The Death on the High Seas Act of 1920 applies in any wrongful death lawsuit where the fatal incident occurred more than three miles from US shores.
The law permits only the recovery of so-called economic damages, which are payments equal to the amount that an individual would have contributed to his or her family over an uninterrupted lifetime.
The law forbids any financial compensation to surviving relatives on the grounds of loss of companionship, anguish, and grief. Punitive damages are also barred under the law.
High Seas Act
Some lawyers working on the TWA case are hoping to bypass the Death on the High Seas Act by convincing a judge that TWA 800 should be subject to the jurisdiction of New York laws rather than the more restrictive federal high seas law.
They plan to argue that even though the plane crashed into the ocean roughly nine miles off the Long Island coast, New York's territorial jurisdiction extends 12 miles off the coast.
They note that in December 1988, then President Ronald Reagan extended US territorial waters from three to 12 miles offshore.

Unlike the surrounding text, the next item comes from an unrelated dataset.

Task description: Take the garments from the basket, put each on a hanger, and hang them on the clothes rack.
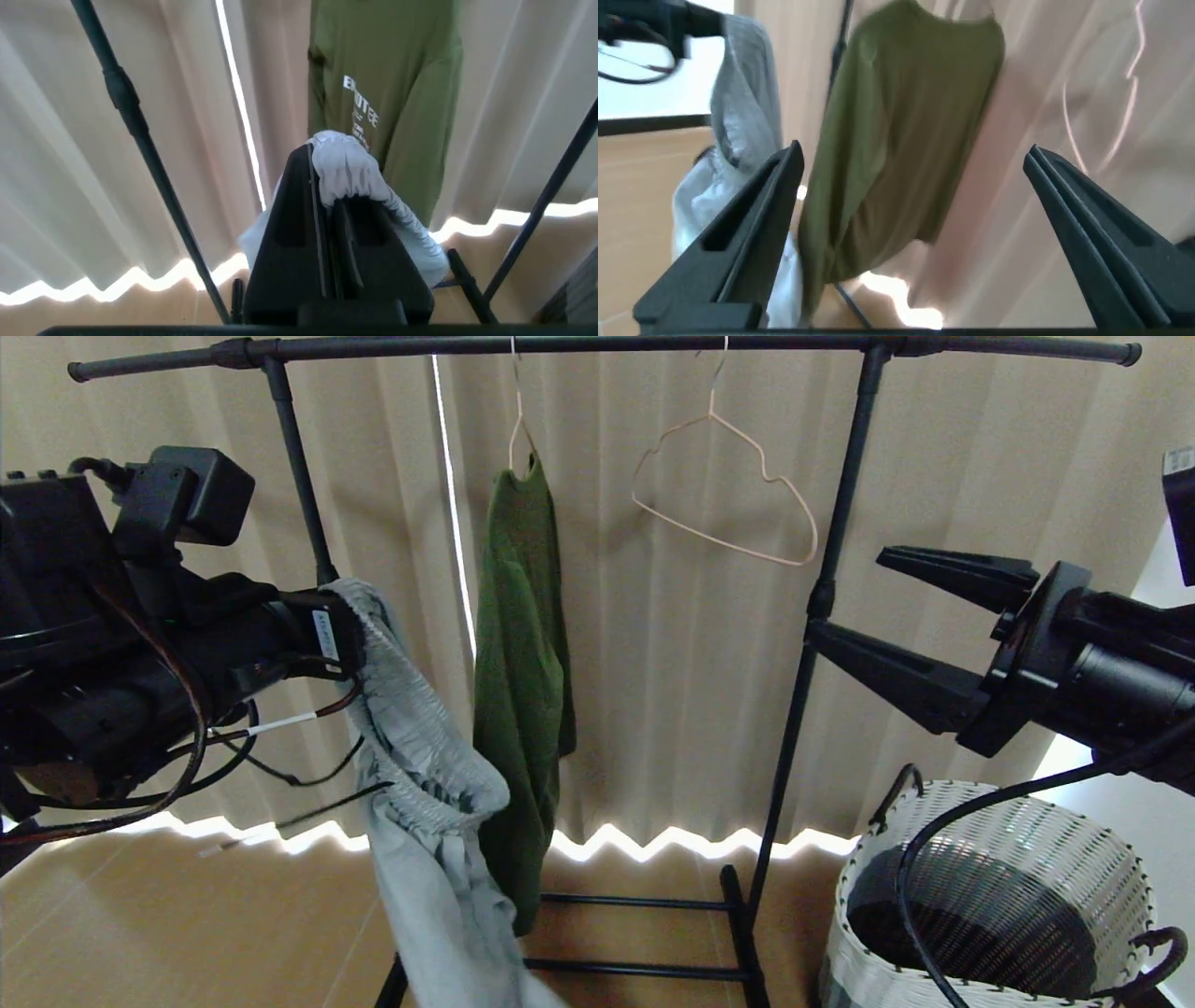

He did it under the authority of the 1982 United Nations Law of the Sea Convention. The action was approved by the US Senate.
It remains unclear whether a judge in New York will agree with their reasoning. In January, the US Supreme Court issued a unanimous decision, ruling that wherever the high seas law is applicable, less restrictive state laws may not be substituted to facilitate awards for anything other than economic damages.
That decision applied to the relatives of those who died aboard Korean Air Lines Flight 007 in 1983 when the plane was struck by a Soviet missile after the KAL pilot strayed into Soviet airspace.